Print, in exact form, the lines below from the one containing "An example of the expected answer format: (242, 46)" through the one containing "Note: pick out the white water", and omit all others.

________________

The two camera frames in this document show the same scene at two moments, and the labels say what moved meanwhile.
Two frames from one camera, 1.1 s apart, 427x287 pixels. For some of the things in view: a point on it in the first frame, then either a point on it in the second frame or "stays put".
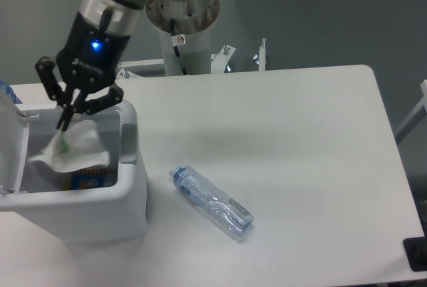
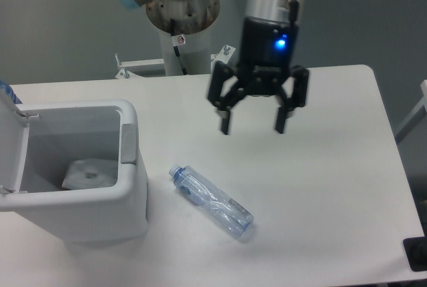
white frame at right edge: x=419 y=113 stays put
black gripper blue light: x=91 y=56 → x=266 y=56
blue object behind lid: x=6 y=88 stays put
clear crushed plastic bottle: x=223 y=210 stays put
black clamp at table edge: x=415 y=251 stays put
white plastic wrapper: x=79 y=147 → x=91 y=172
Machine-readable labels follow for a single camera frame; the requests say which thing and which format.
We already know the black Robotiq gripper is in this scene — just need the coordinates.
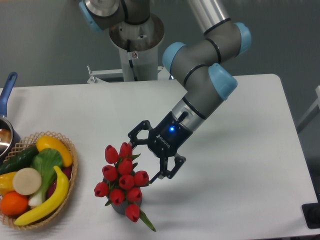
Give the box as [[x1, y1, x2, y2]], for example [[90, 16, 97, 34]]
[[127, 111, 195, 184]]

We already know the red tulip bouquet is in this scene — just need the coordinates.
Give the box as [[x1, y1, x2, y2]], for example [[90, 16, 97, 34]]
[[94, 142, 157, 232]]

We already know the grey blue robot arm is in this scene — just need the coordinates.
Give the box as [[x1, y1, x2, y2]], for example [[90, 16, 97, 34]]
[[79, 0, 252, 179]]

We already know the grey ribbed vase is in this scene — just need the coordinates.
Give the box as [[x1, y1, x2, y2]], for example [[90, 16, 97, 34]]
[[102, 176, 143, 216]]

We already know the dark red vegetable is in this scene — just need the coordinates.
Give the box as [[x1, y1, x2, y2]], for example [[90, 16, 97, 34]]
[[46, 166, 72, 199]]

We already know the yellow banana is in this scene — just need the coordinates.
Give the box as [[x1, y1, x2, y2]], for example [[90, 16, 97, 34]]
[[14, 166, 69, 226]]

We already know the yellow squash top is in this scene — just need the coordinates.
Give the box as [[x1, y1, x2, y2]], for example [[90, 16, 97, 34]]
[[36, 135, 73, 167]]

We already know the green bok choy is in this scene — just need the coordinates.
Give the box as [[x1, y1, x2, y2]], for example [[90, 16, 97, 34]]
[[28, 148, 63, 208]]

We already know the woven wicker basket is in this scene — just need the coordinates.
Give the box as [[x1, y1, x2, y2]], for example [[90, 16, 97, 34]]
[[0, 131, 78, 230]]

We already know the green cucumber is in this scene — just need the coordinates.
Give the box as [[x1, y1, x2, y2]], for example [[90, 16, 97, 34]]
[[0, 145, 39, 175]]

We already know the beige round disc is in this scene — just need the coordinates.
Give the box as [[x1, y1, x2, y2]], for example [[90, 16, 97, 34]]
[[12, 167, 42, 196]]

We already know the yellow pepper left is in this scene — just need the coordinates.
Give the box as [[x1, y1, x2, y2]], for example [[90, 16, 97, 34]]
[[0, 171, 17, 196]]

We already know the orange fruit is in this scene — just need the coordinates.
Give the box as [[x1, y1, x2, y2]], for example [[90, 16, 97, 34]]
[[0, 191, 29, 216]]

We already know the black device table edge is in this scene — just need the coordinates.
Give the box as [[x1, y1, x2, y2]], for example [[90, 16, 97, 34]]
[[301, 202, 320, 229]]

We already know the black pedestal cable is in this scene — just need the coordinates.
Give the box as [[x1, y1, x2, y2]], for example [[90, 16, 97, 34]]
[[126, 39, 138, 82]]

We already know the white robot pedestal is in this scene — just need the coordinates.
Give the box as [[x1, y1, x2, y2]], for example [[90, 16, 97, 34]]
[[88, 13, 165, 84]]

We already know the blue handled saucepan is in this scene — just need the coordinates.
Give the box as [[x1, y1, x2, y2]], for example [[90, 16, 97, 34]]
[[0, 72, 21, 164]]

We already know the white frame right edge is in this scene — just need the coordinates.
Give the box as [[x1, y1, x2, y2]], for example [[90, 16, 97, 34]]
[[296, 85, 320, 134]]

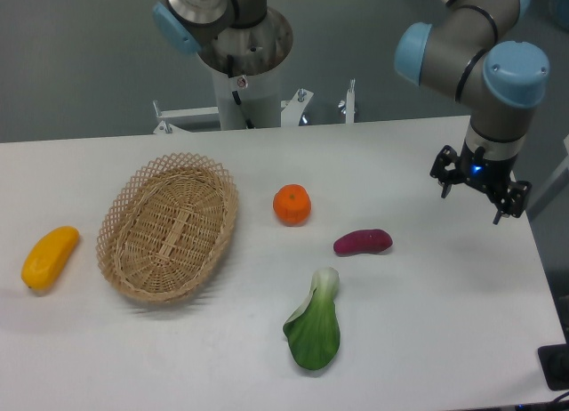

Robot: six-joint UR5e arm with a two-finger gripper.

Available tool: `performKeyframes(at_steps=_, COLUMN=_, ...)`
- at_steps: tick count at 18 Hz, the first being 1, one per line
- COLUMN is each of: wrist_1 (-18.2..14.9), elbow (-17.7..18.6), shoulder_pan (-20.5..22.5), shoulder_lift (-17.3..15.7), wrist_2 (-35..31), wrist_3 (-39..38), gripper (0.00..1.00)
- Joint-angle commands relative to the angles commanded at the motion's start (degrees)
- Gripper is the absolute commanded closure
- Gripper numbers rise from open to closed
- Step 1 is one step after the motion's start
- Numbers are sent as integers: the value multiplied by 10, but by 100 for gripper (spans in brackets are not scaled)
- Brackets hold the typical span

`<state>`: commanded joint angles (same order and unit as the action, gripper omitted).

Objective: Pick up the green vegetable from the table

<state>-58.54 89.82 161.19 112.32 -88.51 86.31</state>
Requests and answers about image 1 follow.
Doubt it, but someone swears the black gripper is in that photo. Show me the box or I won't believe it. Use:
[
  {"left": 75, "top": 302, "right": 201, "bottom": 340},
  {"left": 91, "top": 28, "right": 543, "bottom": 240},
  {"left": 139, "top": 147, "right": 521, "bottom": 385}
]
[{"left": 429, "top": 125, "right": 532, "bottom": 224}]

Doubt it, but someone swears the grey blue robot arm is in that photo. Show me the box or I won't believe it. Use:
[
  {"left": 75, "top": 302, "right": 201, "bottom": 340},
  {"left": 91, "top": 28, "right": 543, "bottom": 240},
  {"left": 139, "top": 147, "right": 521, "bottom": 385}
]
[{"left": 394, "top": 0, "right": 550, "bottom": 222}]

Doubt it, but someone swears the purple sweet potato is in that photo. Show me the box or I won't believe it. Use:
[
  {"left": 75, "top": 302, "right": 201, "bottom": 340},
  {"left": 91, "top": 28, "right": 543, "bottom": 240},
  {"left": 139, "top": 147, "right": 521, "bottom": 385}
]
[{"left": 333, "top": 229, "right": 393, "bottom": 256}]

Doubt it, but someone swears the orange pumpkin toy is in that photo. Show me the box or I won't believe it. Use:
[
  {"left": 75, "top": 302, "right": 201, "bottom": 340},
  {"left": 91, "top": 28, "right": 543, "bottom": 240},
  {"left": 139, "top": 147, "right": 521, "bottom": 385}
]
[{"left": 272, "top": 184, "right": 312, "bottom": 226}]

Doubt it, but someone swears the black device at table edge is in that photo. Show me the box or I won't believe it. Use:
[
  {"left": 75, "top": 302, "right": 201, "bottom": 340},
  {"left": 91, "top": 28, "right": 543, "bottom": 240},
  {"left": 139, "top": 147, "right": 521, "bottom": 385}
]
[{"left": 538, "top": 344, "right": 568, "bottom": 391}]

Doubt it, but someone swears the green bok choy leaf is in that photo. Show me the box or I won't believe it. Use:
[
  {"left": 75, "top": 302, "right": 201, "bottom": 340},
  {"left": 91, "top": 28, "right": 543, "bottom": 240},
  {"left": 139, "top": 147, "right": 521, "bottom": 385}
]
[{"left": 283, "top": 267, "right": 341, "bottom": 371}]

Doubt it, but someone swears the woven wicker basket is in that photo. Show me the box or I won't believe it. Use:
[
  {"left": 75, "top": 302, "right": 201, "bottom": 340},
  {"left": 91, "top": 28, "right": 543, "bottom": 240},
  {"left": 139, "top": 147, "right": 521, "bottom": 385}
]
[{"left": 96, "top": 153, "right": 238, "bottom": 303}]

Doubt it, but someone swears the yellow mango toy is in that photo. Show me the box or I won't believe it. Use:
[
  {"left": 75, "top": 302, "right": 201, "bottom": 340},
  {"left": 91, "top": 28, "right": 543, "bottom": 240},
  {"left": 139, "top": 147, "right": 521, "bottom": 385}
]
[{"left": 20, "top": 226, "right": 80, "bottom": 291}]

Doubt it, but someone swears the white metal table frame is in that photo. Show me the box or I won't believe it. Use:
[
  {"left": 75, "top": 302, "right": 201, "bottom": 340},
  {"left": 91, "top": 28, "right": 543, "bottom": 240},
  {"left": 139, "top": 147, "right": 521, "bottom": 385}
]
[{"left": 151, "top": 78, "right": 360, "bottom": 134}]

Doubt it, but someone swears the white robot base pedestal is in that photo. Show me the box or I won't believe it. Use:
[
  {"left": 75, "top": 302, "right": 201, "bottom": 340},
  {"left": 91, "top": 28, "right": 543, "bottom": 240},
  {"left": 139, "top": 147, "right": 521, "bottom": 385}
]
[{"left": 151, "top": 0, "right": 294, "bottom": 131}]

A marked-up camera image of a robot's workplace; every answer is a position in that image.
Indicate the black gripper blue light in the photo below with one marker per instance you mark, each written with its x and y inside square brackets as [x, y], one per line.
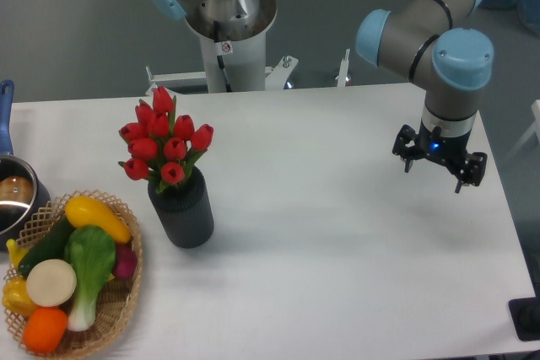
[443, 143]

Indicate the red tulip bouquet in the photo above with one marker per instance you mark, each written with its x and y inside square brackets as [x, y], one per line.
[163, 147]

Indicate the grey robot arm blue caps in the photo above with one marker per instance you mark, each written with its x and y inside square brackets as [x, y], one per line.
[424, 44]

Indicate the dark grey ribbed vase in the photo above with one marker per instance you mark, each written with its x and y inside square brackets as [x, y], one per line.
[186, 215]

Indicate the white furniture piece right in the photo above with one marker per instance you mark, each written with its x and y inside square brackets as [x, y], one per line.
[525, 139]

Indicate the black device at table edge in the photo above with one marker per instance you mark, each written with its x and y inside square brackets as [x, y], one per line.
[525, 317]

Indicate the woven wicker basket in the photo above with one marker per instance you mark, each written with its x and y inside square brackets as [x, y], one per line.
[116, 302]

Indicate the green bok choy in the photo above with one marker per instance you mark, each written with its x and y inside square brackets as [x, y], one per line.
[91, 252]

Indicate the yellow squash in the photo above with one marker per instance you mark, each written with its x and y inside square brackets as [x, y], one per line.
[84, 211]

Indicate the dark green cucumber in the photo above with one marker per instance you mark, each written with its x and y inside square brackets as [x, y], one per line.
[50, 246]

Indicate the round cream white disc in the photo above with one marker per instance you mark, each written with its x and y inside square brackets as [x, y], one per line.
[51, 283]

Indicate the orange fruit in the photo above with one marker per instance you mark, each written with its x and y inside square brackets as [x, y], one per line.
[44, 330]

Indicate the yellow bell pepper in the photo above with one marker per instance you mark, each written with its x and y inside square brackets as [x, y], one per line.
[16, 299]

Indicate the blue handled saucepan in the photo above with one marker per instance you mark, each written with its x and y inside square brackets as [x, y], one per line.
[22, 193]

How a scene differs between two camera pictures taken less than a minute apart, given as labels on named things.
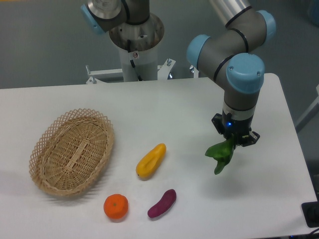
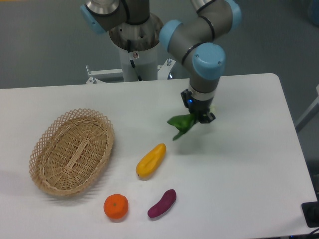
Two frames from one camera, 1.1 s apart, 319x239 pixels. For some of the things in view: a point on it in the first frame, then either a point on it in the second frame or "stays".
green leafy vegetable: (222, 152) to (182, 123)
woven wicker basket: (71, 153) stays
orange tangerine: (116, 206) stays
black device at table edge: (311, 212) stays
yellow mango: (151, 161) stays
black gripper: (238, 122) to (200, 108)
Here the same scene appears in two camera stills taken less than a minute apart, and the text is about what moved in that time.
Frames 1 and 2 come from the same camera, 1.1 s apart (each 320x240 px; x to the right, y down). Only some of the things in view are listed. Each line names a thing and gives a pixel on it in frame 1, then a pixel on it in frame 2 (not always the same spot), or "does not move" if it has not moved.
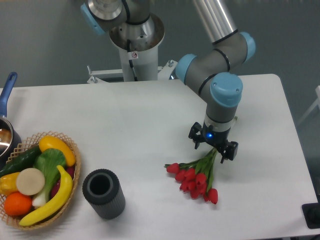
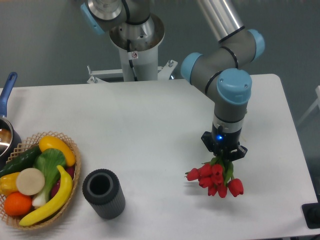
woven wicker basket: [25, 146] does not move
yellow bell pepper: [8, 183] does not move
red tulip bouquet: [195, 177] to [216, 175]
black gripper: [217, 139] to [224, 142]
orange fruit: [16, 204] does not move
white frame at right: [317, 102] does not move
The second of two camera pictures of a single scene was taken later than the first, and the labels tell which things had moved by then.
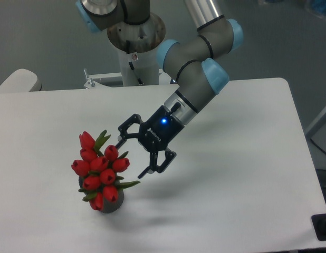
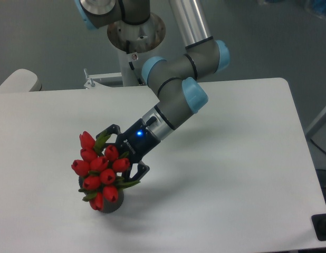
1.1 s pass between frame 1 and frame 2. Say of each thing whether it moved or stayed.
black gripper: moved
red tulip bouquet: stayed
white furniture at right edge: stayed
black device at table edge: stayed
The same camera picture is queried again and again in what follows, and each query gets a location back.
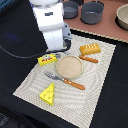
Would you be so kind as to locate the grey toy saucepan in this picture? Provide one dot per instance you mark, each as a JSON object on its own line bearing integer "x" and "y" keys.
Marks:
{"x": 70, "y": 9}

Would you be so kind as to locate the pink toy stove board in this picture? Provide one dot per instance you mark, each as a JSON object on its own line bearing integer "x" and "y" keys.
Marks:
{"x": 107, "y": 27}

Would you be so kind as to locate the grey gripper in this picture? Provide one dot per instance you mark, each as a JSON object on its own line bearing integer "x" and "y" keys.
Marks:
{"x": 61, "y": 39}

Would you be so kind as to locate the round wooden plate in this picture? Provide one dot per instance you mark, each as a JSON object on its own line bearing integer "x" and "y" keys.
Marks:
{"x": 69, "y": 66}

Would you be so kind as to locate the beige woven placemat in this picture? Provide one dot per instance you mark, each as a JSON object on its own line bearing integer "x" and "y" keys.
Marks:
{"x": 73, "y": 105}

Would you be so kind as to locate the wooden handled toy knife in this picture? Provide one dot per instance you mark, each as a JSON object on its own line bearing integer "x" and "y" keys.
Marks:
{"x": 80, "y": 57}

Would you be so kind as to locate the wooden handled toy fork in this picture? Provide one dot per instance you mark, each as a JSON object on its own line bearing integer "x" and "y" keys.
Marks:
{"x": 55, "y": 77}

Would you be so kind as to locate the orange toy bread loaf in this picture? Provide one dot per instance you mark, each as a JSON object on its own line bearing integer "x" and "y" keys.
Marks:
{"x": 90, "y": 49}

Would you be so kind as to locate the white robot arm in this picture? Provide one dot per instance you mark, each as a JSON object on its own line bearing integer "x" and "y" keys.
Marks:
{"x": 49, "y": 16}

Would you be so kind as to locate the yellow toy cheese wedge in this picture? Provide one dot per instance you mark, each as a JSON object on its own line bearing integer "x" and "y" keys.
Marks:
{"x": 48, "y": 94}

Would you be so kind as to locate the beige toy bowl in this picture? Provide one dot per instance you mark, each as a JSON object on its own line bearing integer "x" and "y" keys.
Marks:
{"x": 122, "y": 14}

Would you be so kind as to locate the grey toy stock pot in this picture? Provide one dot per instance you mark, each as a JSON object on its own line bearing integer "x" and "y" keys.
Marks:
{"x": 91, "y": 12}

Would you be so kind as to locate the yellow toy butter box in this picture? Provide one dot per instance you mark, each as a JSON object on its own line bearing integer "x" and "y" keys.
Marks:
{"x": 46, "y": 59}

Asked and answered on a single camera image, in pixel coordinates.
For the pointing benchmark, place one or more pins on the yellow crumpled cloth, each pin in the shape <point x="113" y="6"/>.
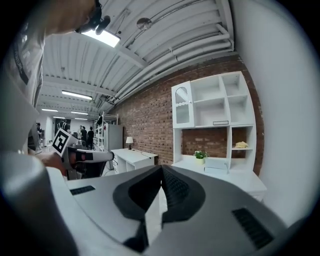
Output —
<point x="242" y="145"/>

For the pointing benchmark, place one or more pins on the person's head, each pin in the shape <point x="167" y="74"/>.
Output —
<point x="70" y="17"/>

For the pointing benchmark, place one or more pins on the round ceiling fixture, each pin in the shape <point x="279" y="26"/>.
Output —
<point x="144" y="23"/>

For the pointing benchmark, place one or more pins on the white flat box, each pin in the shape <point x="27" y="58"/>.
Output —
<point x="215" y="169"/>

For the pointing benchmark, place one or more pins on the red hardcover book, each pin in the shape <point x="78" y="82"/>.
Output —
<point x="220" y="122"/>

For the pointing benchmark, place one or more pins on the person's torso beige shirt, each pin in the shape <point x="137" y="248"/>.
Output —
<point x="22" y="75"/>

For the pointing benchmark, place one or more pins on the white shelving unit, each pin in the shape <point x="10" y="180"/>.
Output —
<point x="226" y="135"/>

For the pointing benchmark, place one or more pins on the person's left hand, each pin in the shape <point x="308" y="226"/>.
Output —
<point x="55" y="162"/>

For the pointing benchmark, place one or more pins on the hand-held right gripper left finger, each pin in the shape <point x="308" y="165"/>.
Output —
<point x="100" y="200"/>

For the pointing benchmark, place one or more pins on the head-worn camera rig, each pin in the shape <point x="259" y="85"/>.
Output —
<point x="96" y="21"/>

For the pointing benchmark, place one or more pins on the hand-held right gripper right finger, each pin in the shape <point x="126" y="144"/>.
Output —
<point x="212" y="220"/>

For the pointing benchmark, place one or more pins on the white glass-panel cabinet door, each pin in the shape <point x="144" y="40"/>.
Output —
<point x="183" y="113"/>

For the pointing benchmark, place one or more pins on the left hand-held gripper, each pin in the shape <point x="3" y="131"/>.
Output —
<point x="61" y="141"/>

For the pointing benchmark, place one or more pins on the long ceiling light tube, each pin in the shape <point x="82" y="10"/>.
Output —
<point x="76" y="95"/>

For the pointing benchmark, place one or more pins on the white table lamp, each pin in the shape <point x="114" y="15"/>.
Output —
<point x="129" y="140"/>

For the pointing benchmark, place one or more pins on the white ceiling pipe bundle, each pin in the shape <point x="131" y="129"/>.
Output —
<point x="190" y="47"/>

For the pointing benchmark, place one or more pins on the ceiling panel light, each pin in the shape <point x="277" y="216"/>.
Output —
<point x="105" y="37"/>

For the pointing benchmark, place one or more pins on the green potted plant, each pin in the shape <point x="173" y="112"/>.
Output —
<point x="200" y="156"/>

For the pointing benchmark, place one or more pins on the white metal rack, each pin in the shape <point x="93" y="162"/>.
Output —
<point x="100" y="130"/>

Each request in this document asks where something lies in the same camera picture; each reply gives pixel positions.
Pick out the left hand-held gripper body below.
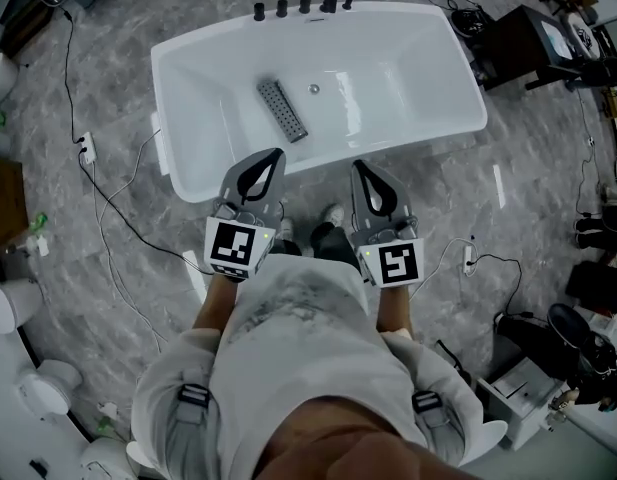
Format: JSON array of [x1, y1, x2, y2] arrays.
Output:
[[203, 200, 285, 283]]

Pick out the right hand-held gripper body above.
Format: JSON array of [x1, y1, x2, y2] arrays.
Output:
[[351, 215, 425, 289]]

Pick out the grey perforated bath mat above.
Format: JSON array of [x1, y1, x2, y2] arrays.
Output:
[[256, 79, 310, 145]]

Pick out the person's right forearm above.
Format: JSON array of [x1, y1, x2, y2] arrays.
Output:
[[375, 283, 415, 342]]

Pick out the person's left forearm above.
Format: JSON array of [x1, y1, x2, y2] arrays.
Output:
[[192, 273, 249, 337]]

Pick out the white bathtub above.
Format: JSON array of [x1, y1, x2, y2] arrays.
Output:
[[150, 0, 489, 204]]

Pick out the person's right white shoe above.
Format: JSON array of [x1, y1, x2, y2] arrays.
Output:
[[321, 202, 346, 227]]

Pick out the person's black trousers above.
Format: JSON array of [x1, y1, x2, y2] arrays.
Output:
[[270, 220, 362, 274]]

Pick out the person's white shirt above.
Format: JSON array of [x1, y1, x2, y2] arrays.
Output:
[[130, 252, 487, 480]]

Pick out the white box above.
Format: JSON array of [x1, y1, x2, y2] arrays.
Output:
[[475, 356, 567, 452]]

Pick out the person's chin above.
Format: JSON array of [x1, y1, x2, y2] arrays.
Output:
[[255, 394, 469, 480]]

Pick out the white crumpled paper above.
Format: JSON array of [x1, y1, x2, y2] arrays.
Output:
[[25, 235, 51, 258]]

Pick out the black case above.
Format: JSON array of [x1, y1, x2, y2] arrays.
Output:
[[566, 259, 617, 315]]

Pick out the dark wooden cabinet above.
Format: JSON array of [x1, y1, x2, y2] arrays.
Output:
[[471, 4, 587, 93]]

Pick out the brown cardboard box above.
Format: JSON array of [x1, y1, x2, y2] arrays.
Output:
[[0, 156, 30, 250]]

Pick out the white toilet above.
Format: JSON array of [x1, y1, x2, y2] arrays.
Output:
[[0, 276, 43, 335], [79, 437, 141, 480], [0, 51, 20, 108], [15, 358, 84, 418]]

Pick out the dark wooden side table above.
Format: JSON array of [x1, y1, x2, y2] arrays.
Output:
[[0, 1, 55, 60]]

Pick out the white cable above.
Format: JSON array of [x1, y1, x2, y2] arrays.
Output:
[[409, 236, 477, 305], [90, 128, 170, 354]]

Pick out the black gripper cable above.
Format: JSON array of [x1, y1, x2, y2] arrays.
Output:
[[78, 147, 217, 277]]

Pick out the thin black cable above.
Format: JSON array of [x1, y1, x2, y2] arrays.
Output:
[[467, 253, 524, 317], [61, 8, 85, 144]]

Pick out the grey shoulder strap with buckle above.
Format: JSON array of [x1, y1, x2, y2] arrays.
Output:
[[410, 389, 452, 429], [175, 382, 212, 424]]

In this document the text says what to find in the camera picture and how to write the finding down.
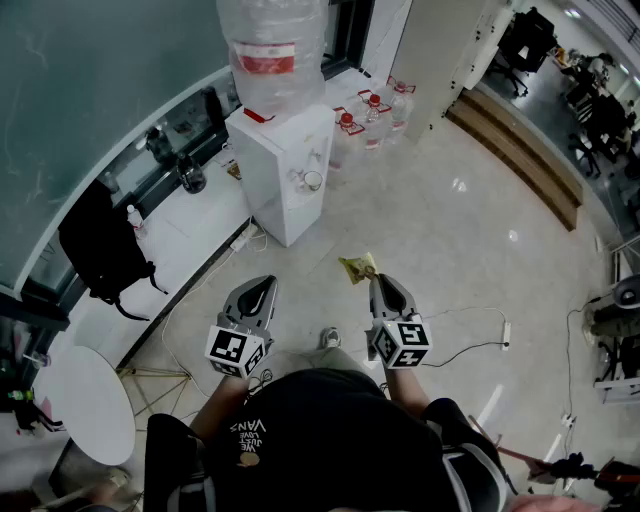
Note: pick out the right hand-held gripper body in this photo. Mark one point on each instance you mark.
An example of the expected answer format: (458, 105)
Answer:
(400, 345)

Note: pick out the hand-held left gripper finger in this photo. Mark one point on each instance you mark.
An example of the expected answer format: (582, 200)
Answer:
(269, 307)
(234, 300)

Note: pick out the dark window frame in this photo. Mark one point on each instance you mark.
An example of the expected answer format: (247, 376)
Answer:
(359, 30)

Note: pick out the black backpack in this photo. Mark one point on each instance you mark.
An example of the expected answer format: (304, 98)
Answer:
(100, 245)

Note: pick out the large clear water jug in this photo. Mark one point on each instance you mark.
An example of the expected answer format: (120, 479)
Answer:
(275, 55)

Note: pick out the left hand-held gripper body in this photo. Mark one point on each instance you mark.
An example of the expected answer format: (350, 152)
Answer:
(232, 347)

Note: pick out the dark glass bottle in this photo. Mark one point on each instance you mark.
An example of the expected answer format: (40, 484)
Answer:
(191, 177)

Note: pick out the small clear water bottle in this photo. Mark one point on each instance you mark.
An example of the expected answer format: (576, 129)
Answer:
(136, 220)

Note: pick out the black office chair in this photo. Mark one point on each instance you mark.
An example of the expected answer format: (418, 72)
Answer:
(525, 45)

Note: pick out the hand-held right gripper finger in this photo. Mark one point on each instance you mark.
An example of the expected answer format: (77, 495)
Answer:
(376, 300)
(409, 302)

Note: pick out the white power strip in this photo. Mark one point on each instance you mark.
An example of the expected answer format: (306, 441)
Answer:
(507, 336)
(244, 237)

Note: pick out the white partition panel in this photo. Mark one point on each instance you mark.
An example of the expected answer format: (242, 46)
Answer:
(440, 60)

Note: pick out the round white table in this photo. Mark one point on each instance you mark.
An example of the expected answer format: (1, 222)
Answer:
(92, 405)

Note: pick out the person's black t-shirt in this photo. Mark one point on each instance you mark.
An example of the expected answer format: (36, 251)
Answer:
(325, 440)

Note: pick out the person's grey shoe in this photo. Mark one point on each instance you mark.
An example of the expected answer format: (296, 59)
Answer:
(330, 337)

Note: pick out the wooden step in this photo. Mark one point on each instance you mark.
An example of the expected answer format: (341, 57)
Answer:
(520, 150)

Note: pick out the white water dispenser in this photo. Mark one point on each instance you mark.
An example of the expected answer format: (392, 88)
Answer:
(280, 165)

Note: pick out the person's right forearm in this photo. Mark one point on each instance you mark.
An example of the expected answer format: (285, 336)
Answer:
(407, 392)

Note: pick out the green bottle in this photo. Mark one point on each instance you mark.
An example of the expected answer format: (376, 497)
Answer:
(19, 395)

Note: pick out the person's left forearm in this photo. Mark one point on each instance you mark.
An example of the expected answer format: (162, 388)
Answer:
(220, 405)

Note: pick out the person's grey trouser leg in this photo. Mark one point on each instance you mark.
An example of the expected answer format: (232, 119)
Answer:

________________

* [Result of this task]:
An example of the expected answer format: (242, 46)
Answer:
(440, 60)

Note: pick out the round white table in this photo. Mark one point on each instance you mark.
An example of the expected answer format: (1, 222)
Answer:
(92, 405)

Note: pick out the person's black t-shirt in this photo. Mark one point on each instance you mark.
An example of the expected answer format: (36, 251)
Answer:
(325, 440)

Note: pick out the person's grey shoe in this photo. Mark one point on each instance you mark.
An example of the expected answer format: (296, 59)
Answer:
(330, 337)

Note: pick out the wooden step in this photo. Mark one point on each instance you mark.
An example of the expected answer format: (341, 57)
Answer:
(520, 150)

Note: pick out the white water dispenser in this photo. Mark one point on each instance you mark.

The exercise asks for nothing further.